YOUR INSTRUCTIONS: Starting at the first line of the data, please print exactly those lines through the one that holds "gripper left finger.", omitting every picture.

***

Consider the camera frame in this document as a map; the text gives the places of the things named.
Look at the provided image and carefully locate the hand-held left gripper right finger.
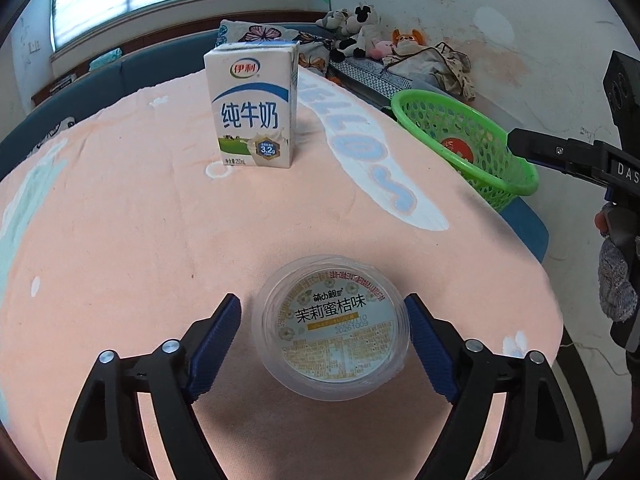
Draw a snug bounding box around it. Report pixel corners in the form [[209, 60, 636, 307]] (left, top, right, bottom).
[[404, 294, 586, 480]]

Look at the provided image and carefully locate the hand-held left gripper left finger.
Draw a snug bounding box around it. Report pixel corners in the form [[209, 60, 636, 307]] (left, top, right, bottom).
[[56, 294, 243, 480]]

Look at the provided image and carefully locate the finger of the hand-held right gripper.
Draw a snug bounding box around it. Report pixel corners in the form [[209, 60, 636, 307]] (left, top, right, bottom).
[[507, 128, 608, 186]]

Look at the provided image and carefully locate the green plastic mesh basket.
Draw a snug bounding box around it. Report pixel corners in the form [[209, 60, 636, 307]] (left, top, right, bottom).
[[391, 89, 540, 213]]

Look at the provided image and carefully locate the red printed paper cup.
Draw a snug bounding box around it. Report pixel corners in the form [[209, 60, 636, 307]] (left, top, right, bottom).
[[440, 136, 476, 161]]

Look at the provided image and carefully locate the clear jelly cup with label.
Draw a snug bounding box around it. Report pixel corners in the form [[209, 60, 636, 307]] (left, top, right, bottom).
[[251, 255, 413, 402]]

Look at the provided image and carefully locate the white milk carton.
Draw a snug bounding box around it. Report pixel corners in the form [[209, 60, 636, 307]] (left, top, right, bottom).
[[204, 41, 300, 170]]

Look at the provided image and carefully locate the person's right hand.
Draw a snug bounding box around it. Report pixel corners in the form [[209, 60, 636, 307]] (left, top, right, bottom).
[[594, 204, 640, 322]]

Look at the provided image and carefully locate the beige crumpled cloth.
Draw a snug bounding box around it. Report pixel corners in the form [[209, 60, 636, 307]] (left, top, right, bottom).
[[382, 42, 478, 103]]

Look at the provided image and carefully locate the orange fox plush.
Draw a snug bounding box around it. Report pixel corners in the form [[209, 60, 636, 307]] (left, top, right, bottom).
[[391, 29, 423, 53]]

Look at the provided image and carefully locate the black and white cow plush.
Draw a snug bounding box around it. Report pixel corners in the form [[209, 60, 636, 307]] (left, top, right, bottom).
[[330, 4, 382, 63]]

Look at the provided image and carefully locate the grey plush toy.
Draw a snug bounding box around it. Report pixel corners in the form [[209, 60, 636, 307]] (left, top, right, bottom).
[[316, 9, 351, 28]]

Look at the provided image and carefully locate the teal cloth item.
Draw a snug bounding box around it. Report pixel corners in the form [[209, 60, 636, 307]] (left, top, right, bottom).
[[90, 47, 123, 68]]

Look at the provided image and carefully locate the butterfly print pillow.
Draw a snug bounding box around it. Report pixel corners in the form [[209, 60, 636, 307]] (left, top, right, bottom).
[[216, 20, 333, 81]]

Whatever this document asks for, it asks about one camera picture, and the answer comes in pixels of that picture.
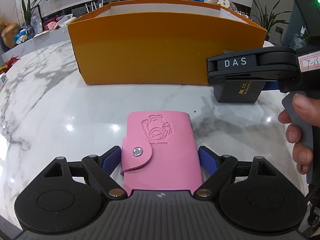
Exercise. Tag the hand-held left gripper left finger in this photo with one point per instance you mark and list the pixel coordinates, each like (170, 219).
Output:
(111, 158)

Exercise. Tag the blue snack packet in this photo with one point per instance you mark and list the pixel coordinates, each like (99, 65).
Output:
(21, 36)

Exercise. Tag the white plastic tray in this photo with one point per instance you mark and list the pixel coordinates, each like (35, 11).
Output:
(66, 20)

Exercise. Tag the white wifi router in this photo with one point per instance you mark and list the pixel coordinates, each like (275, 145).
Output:
(93, 8)

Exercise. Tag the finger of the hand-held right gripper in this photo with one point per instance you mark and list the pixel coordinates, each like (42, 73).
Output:
(232, 66)
(271, 85)

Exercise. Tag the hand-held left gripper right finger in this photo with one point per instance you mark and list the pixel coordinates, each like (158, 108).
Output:
(208, 160)

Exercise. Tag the potted long-leaf plant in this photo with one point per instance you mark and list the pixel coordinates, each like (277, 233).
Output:
(268, 17)

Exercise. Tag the white device package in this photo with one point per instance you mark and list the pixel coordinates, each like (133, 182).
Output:
(2, 81)

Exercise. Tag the golden gourd vase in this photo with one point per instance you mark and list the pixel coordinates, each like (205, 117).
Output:
(10, 35)

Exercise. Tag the green plant in glass vase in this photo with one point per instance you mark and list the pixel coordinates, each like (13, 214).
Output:
(31, 15)

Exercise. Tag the pink card wallet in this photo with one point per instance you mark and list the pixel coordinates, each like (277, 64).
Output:
(160, 160)

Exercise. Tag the person's right hand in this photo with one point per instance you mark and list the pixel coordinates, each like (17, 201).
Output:
(301, 152)

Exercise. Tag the plant in plastic bag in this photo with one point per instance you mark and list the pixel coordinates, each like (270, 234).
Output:
(298, 42)

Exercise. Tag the small pink plush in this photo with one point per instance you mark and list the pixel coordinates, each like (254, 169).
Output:
(53, 25)

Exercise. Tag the orange cardboard box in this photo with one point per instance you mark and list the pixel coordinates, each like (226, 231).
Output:
(150, 50)

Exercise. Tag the black small box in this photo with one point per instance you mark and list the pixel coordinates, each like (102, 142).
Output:
(237, 92)

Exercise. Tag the red storage box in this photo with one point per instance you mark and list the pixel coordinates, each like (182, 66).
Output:
(46, 24)

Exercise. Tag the white round hand fan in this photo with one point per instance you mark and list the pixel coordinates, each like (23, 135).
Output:
(223, 0)

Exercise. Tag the colourful feather bunch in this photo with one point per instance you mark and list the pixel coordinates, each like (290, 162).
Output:
(10, 63)

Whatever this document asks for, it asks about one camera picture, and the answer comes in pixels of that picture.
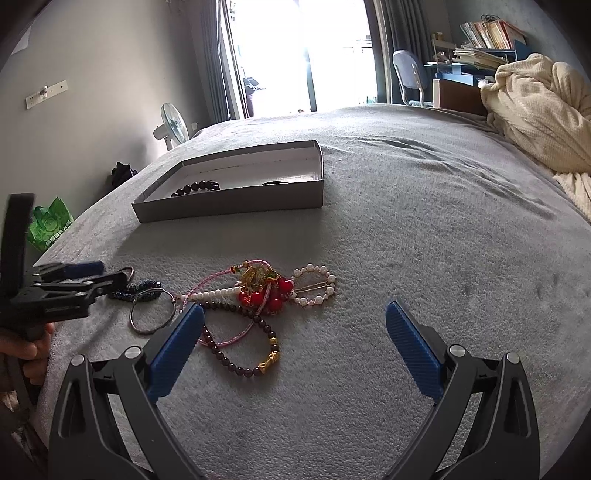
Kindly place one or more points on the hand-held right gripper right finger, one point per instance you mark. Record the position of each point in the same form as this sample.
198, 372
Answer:
413, 350

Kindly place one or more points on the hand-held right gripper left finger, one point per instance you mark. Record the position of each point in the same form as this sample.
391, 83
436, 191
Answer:
178, 350

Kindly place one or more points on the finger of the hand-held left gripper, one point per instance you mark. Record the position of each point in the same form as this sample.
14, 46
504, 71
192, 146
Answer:
85, 268
111, 281

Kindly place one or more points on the silver bangle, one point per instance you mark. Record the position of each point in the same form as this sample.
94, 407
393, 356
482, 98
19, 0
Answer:
138, 328

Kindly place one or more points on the pearl strand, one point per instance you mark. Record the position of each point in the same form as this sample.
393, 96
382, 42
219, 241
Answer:
212, 293

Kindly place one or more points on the red bead bunch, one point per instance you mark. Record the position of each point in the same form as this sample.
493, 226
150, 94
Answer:
251, 297

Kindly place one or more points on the grey cardboard box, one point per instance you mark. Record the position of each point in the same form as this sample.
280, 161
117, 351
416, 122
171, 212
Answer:
231, 203

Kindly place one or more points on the person's left hand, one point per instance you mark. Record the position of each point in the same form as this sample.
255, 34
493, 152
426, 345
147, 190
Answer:
37, 346

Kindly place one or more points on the green plastic bag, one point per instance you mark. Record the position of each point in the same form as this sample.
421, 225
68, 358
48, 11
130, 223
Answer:
48, 226

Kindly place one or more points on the black bag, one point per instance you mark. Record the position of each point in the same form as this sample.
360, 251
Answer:
122, 174

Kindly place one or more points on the white standing fan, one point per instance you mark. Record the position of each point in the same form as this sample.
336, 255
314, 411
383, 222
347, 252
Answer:
173, 122

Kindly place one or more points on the dark hanging clothes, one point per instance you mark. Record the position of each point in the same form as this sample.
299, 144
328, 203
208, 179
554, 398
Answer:
250, 94

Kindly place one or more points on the grey curtain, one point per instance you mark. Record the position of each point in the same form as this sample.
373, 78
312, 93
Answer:
214, 55
397, 27

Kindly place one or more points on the blue and brown desk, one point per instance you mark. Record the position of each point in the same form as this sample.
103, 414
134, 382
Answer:
461, 97

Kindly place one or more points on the cream blanket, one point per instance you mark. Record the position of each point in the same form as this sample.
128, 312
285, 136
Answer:
540, 115

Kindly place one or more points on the blue chair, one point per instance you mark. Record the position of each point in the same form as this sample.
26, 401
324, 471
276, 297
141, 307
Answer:
408, 69

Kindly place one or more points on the glass balcony door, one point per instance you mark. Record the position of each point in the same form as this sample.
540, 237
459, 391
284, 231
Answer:
277, 46

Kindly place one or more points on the stack of papers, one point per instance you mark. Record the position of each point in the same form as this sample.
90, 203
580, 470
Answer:
478, 57

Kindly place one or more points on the row of books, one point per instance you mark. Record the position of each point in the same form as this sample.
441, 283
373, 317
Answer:
491, 34

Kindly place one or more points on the white wall socket strip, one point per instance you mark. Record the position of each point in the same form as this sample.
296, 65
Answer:
46, 93

***

RESULT:
Consider the camera frame in this document as a map; the text gives the places of the things named.
Look at the provided image and carefully locate the hand-held left gripper right finger.
Draw a snug bounding box around it. Report pixel corners in the form [[209, 60, 636, 307]] (left, top, right, bottom).
[[404, 294, 586, 480]]

Look at the provided image and carefully locate the hand-held left gripper left finger.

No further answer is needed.